There are lots of reasons to contribute to open source software projects, the simplest, probably to fix a bug, but more importantly it’s a good way to get exposed to other coding practices and learn things you wouldn’t see just scripting alone on your own pet projects. Here I’m going to go over my first submission to an open source software project and what I learned from it. As a beginner, the easiest way is to use a package, and if you encounter a simple bug, try to fix it. At least, that’s how I went about it.
Recently, I’ve been using NLTK (NLTK 3) a lot at work for my research on ngrams. I’ve been wanting to contribute to an open source project for a while now, and when I eventually found a (small) bug in NLTK, I wanted to try contributing a fix for it. It went embarrassingly poorly (but with a happy ending), so I thought I’d document some things to do, and not do, and what I learned.
If you want to see some hilariously bad coding, you can take a look at my first ever pull request to an OSS project. I made tons of really dumb mistakes, but I learned a lot in the process. If you’re a total newbie like me, this might be useful for you.
What I did Wrong
I made a lot of poor decisions during this entire affair. However, I am a firm believer in mistakes being something to learn from.
My process went something like this:
- Locate the bug (setting the JAVAHOME or JAVA_HOME env vars doesn’t help NLTK locate Java on Windows)
- Post a question to a related NLTK mailing list question about my bug
- No answer; send an email with the fixed source file to the dev mailing list
- Get reply about github repo; submit a pull request there from my local copy of NLTK
- Get told that I had tried to overwrite the NLTK 3 repo with NLTK 2
1 Find the Dev Version
The very first thing you should do is find the development version of the software. In the case of NLTK, the NLTK website has no link to that version, and Googling only turned up their mailing list. It is quite possible, or likely even if the software has long update cycles, that your bug is already fixed in the dev version.

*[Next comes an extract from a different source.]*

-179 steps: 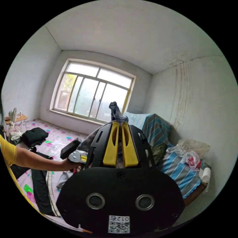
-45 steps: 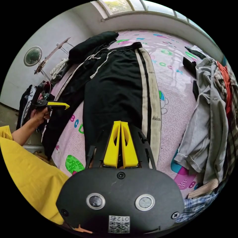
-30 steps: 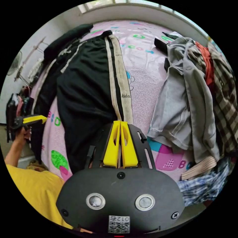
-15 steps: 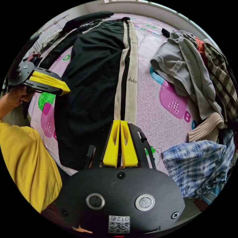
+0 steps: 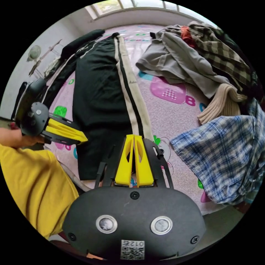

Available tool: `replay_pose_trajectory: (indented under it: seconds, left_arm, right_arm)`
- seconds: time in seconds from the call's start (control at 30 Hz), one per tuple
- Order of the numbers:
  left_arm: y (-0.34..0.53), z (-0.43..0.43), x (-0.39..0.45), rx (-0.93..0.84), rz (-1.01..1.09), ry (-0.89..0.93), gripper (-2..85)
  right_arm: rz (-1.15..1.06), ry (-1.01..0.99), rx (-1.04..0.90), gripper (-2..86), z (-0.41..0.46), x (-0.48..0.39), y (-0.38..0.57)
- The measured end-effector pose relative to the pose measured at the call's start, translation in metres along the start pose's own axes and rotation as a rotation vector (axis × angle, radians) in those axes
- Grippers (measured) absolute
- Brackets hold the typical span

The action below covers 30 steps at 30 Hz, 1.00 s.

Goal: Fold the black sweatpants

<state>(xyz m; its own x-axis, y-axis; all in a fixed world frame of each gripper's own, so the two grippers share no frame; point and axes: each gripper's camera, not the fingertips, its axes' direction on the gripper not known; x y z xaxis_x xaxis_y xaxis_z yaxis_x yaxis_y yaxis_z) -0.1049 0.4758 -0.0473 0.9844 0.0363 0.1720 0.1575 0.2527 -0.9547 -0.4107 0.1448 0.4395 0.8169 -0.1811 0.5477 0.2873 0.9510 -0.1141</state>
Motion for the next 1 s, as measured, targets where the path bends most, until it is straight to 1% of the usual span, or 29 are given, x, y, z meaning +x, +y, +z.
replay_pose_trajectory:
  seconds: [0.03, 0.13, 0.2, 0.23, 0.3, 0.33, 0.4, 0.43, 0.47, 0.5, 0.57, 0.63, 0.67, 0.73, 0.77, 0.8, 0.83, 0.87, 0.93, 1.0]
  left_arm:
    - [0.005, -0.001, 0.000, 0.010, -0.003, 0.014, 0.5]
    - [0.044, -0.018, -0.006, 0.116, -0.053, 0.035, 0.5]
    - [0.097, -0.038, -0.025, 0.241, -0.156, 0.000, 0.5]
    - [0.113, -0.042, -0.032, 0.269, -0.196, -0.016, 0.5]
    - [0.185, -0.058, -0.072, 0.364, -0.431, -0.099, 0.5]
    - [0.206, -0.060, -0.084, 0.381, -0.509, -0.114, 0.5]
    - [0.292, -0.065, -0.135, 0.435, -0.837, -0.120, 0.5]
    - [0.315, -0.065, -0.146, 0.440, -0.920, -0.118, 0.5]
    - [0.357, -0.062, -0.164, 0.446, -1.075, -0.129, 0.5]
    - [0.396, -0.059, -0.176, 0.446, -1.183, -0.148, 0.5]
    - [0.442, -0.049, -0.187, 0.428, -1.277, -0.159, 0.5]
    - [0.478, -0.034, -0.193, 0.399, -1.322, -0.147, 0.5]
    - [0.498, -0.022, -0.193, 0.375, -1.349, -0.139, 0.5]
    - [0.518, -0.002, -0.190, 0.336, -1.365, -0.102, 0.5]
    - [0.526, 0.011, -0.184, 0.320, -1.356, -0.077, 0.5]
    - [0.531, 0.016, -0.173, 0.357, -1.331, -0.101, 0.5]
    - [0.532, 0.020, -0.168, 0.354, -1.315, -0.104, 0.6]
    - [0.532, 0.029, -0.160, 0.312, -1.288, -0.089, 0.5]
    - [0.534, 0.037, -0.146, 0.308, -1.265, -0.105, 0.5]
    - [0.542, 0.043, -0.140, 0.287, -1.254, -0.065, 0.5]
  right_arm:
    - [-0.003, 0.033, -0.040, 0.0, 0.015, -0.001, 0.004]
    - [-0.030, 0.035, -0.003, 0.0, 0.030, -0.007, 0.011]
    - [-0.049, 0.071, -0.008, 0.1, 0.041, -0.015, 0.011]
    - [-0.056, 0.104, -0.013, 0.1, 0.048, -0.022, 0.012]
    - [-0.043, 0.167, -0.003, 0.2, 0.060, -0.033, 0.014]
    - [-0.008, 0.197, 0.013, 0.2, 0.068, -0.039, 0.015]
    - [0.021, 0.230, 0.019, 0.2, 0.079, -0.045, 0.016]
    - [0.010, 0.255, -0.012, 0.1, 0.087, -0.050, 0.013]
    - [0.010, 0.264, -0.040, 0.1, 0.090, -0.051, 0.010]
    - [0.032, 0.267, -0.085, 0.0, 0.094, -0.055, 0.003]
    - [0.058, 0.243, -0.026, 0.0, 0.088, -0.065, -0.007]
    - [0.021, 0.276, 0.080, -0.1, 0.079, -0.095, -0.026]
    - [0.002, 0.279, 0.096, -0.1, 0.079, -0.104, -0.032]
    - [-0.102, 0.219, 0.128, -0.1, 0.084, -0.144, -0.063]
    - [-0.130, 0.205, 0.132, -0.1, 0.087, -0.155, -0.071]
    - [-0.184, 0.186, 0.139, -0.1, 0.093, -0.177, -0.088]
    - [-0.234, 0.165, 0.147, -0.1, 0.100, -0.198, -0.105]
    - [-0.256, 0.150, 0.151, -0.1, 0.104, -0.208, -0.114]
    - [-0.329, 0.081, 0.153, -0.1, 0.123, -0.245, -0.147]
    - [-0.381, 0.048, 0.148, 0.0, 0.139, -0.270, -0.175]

This brings me to another point. You should probably be using the dev version. They usually have many more features and fewer bugs. This of course depends on the software.
If you can’t find a link to the dev project home, send someone an email asking about how to contribute. This was the first and biggest mistake I made, and I feel dumb for it. Once you do find the home for the project’s development version, get that version. My second mistake was that I didn’t download the dev version and look for the error there. I naively assumed that what you download from NLTK.org is the most recent version. Of course it isn’t.
2 Find the Ticket
If the system they use has ticketing, search for a ticket for the issue. You may find it as resolved already, or not input yet. This is a good chance to start discussion of the bug. If there is no ticket, submit one, and start talking about possible fixes. This will help to avoid problems with making poorly informed coding decisions later on, and can save you a lot of trouble.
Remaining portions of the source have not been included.